→ **Activity**: The copy you give must match the lines from the top of the data through the line containing "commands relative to" exactly, and it must hold no pictures.

→ **Available data**:
◆ ◆ ◆

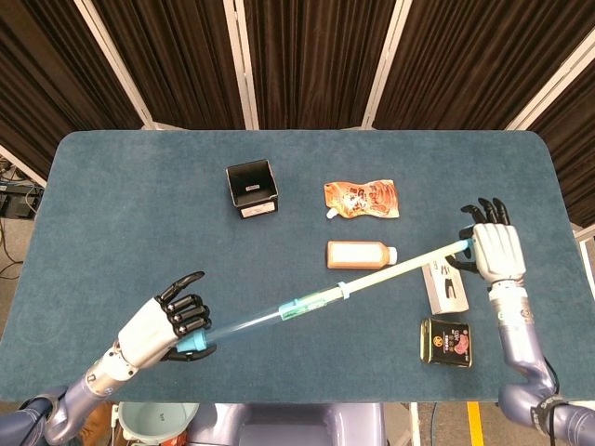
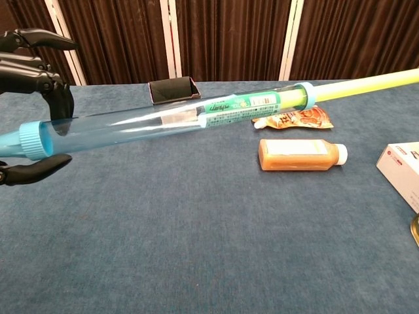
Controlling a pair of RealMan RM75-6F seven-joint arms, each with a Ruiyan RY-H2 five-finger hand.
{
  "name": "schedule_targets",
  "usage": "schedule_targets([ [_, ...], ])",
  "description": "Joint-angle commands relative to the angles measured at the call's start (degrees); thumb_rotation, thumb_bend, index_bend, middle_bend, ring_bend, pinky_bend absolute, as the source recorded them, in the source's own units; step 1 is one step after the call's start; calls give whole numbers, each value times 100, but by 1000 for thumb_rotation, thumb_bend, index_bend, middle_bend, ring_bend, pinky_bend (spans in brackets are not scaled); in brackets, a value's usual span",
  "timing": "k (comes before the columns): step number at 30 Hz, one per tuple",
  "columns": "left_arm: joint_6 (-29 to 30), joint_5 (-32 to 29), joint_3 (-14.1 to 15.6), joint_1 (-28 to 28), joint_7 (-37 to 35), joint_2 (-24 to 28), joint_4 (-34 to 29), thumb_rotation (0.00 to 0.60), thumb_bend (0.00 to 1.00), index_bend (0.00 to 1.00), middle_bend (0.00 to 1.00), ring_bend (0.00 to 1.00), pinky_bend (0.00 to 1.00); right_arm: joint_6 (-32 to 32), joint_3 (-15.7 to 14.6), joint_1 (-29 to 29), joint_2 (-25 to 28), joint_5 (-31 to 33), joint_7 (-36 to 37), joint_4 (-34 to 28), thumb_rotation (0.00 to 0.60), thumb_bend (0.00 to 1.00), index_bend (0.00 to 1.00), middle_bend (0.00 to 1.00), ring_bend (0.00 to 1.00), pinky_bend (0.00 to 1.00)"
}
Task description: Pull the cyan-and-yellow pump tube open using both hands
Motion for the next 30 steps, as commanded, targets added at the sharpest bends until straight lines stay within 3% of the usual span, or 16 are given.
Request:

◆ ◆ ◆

→ **Output for this task**:
Controlling a pair of RealMan RM75-6F seven-joint arms, each with a Ruiyan RY-H2 five-finger hand.
{
  "name": "schedule_targets",
  "usage": "schedule_targets([ [_, ...], ])",
  "description": "Joint-angle commands relative to the angles measured at the call's start (degrees); thumb_rotation, thumb_bend, index_bend, middle_bend, ring_bend, pinky_bend absolute, as the source recorded them, in the source's own units; step 1 is one step after the call's start; calls give whole numbers, each value times 100, but by 1000 for thumb_rotation, thumb_bend, index_bend, middle_bend, ring_bend, pinky_bend (spans in brackets are not scaled); in brackets, a value's usual span",

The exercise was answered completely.